The school was a rugged grammar in Battersea, South London. My family was in disarray: I was the child of a breaking home, thirteen years old, and a sudden 'resident of Knightsbridge, just across the river. From the first day of term, when I alighted from a taxi to join the boiling, grimacing mob at the school gates, my notoriety was ensured. (I had arranged for the taxi to stop round the corner; but it was the wrong corner, I was lost and late, and had to hail another.) Although my hair and my accent were dutifully tousled, there was no disguising the furtive glow of my middle-class origins.

As a result, and understandably enough, I was beaten up on a pretty regular basis. My only two defences against the playground bruisers were the many stolen cigarettes I dispensed and my growing reputation as a palmist. I would tiptoe into the playground, half hat-check girl, half Madame Sosostris. When the first raised fist jerked towards me I would either thrust a few Marlboro into it or carefully unflex it into a palm. 'Very long life-line,' I would murmur. 'Whew, that's some love-life
you've
got coming. Now let's see ... Although you're big and tough and good at beating people up, deep down you're really a gentle, thoughtful, artistic kind of guy.' That's true what he says,' they would remark as I lit their cigarettes. 'Deep down, that's really true.'

If I'd known how to get kicked out of this dump, then I would have lost no time in doing the necessary. But the place was practically Broadmoor as it was. It seemed that you could burn the school to the ground or kill the headmaster without getting much more than a terrified caution. And although I was unaffectionately known as 'the Demagogue' (owing to my ability to define this word in an English class), I was no firebrand or rabble-rouser. For two terms, along with everyone else, I just smoked cigarettes, cheated in exams, stole things, bunked off, stared out the masters, did no work at all, and generally kept my nose clean.
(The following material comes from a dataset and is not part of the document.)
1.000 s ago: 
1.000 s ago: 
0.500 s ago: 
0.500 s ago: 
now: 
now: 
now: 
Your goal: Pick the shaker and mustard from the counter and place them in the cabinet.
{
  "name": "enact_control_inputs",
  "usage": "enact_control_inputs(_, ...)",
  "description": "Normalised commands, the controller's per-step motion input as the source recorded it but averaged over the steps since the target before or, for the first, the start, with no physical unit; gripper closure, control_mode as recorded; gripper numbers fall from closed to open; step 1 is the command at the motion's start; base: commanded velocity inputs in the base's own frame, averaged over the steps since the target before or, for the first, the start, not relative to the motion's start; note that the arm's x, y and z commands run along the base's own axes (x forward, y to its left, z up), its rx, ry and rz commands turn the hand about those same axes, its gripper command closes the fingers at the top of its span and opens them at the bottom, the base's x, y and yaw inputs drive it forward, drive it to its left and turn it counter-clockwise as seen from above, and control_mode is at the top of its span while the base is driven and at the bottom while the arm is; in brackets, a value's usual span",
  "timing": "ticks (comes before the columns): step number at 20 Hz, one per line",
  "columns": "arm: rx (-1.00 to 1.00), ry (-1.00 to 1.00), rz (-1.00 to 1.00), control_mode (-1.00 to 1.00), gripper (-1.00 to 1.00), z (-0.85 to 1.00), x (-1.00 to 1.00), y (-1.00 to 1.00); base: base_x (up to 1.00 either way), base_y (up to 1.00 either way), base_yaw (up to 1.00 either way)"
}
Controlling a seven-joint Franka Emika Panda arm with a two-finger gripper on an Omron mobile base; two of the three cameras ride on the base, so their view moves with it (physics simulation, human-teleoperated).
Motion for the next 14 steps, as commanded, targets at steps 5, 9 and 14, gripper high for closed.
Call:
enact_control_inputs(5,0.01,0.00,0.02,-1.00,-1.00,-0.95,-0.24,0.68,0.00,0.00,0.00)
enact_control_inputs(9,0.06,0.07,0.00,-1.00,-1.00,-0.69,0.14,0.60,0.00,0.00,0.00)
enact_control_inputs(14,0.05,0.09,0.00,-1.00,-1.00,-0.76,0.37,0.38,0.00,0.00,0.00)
This was the third grammar school in my peripatetic school career. I had flirted far more successfully with expulsion at the other two, while always avoiding the final disgrace. On balance, I suppose the worst thing I ever did was to steal the diary of a fat, speechless classmate and fill it with a year's worth of bestial, obscene and quite imaginary antics. The only reprintable entries, I remember, were as follows: 'June 8: Got my new supply of Durex from the Chemist' and 'June 9: Stole £5 from Mum.' The father of this unhappy boy found the diary, brought it to school and confronted the headmaster with its contents. The headmaster, as he flexed his cane, told me that he would not permit 'the sewer vocabulary' to gain currency at his school. I got six of the best, and they hurt a lot; but I was allowed to stick around.

So how did I contrive my expulsion from the Battersea rough-house? Through good behaviour, or conspicuous achievement? In a loose sense, that is what happened. Quite fortuitously and out of the blue, I was offered a part in a film, which involved four months' work, two of them in the West Indies. There was some kind of semi-illegality involved in taking children abroad for work, and 20th Century Fox thought it prudent to wait until we were out of the country before notifying the school. Accordingly, my mother and I composed a letter and duly dispatched it from Runaway Bay.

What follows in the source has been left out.